Activation of α7-nAChRs reduces inflammation. Damaged and dying cells in the brain release DAMPs after a stroke. DAMPs can bind to several receptors, including TLRs, cytokine receptors, and the receptor for advanced glycation end products (RAGE). Ligation of these receptors activates NF-κB to translocate to the nucleus (bold arrow) where it induces the transcription of genes that code for pro-inflammatory cytokines, such as IL-6, IL-8, TNF-α and HMGB1. In addition, activation of NF-κB stimulates the production of the immature forms of IL-1β and IL-18 (pro-IL-1β and pro-IL-18, respectively). These biologically-inactive cytokines are cleaved to their active form by inflammasomes and are subsequently secreted from the cell (dashed arrows). These intracellular multi-protein complexes assemble in response to NF-κB stimulation and require a second stimulus (such as ATP) to become activated. α7-nAChR agonists interfere with these pathways and prevent the secretion of pro-inflammatory cytokines by inhibiting NF-κB and inflammasome activation (bar-headed red lines). α7-nAChRs, α7-nicotinic acetylcholine receptor; DAMPs, damage-associated molecular patterns; TLRs, toll-like receptors; NF-κB, nuclear factor kappa B; IL, interleukin; TNF-α, tumour necrosis factor-α; HMGB1, high-mobility group box 1; ATP, adenosine triphosphate.

Figure 3

Induction of inflammasome activity and pyroptosis after stroke.

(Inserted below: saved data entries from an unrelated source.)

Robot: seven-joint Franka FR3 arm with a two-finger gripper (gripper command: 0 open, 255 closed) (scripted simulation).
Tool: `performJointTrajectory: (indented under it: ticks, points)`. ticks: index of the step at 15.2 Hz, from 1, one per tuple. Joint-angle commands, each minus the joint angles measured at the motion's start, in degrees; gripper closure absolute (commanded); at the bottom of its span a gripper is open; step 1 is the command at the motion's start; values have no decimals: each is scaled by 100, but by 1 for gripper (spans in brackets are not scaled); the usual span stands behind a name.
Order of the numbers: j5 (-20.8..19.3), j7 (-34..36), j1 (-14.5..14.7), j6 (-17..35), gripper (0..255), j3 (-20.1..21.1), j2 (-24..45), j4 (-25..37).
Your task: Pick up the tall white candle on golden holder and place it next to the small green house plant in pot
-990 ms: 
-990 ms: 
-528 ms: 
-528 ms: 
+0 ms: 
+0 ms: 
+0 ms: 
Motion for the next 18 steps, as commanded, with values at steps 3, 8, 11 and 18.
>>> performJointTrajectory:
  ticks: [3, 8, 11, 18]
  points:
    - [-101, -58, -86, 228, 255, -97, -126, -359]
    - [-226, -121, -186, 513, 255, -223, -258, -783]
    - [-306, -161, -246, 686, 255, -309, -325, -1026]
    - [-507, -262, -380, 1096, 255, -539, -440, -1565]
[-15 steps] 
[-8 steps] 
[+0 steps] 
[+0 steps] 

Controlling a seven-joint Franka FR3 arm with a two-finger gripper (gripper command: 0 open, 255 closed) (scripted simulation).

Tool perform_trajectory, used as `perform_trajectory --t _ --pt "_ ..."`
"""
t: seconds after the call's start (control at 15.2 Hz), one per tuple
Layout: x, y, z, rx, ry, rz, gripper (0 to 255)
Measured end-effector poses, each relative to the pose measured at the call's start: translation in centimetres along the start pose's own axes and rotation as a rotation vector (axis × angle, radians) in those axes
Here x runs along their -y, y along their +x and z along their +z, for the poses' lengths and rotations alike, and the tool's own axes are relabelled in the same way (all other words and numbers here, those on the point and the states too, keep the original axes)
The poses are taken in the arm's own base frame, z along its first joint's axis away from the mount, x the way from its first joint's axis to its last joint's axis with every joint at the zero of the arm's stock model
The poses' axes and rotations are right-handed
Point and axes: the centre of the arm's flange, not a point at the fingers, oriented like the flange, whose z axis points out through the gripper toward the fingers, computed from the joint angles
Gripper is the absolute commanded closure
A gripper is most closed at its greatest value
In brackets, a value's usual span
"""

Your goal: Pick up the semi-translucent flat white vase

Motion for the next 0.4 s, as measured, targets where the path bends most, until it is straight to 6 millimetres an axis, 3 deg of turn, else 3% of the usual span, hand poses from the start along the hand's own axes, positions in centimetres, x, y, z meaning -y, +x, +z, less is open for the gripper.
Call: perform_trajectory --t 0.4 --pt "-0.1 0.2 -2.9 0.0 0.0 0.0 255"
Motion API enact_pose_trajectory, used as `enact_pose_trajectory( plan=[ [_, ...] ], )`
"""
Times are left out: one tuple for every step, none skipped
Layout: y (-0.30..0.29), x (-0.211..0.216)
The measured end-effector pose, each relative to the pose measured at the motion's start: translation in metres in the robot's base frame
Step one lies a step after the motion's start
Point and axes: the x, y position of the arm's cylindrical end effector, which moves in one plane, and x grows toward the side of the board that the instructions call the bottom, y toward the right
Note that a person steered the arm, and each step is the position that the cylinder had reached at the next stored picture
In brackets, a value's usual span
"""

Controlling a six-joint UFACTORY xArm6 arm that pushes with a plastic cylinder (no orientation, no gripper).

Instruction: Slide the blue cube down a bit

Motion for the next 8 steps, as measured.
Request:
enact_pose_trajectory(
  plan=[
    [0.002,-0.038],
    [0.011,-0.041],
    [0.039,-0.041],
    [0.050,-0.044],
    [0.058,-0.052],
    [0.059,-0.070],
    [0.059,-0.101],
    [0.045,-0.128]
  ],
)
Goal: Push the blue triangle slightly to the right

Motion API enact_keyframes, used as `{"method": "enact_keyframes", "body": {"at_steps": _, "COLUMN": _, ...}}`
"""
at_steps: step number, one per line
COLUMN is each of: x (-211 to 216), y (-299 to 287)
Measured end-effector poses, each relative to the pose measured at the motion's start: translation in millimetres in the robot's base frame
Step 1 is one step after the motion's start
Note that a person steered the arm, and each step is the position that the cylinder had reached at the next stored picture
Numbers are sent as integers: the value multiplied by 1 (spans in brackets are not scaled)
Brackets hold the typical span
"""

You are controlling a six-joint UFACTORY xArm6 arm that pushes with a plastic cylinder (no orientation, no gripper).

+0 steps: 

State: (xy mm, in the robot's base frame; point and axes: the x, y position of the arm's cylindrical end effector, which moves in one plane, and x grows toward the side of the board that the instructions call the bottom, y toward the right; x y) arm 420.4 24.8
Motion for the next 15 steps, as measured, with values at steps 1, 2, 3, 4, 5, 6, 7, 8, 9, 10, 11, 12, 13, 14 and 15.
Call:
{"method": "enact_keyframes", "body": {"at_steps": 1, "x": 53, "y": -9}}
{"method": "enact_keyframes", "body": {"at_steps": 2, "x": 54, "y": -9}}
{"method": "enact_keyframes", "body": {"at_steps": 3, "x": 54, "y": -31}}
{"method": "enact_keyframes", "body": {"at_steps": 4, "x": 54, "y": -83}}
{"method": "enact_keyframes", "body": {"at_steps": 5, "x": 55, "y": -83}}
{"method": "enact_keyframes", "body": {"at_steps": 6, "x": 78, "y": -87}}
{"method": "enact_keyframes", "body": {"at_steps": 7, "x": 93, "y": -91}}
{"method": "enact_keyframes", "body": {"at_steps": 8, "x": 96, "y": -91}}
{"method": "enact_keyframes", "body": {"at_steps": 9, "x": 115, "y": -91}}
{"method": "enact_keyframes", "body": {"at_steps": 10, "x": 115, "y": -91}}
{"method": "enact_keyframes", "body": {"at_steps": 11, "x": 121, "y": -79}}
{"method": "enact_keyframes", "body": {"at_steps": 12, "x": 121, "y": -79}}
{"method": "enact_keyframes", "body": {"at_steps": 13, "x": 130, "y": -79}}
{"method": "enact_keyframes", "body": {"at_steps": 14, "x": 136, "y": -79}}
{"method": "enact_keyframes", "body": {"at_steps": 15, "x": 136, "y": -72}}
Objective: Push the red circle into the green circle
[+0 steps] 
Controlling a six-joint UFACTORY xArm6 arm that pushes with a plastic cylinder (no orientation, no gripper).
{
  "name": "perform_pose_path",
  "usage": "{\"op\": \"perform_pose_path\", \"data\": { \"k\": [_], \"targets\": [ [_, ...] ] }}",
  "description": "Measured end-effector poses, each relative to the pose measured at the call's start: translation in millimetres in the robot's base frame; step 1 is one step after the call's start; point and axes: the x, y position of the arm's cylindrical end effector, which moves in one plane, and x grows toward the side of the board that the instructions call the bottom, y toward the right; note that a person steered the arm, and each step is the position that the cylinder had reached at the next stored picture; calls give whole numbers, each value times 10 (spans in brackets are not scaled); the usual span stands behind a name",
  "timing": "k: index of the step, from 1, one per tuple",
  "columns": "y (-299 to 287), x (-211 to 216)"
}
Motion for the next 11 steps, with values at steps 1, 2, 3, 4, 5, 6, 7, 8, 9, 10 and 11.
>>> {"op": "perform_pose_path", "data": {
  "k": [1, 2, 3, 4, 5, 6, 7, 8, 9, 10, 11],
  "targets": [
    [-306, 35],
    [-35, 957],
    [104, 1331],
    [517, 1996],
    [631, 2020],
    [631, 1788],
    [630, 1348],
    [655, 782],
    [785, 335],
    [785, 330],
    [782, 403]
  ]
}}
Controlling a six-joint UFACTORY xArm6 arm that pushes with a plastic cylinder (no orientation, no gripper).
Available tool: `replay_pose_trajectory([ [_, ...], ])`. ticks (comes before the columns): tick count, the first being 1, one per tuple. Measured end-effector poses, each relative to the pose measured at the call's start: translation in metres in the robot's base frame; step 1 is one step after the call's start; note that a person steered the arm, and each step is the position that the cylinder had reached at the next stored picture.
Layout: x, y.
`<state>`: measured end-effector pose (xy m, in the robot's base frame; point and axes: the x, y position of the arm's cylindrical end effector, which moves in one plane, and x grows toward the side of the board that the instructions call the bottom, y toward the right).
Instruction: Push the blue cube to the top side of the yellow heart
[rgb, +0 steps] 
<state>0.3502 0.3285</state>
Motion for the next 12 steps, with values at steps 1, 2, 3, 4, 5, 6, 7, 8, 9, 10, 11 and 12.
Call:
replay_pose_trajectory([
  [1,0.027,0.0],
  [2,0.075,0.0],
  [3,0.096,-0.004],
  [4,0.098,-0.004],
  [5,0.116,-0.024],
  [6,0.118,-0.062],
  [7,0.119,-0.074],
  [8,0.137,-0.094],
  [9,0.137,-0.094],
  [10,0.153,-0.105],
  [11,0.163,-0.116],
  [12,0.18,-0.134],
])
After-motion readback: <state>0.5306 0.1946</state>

Signalling through PRRs results in NF-κB activation, which is associated with up-regulated transcription of inflammasome components (inflammasome proteins, pro-caspase-1, and ASC) and the immature cytokines pro-IL-1β and pro-IL-18, as well as an increased production of pro-inflammatory cytokines, such as IL-6, IL-8, and TNF-α (signal 1, bold arrow). A second signal (signal 2, bold arrow) leads to oligomerisation of the inflammasome components and activates the inflammasome complex. Signal 2 can, for example, occur through binding of ATP to its P2X7 receptor. As a result of inflammasome assembly and activation, caspase-1 gets activated and cleaves the inactive cytokines pro-IL-1β and pro-IL-18 to their active form, which are released from the cell (dashed arrows). Caspase-1 is also an important mediator of pyroptosis, a highly-inflammatory form of cell death, which results in the swelling and bursting of cells with the subsequent release of cell content into the extracellular space. PRRs, pattern recognition receptors; NF-κB, nuclear factor kappa B; ASC, apoptosis-associated speck-like protein containing a CARD; IL, interleukin; tumour necrosis factor-α; ATP, adenosine triphosphate.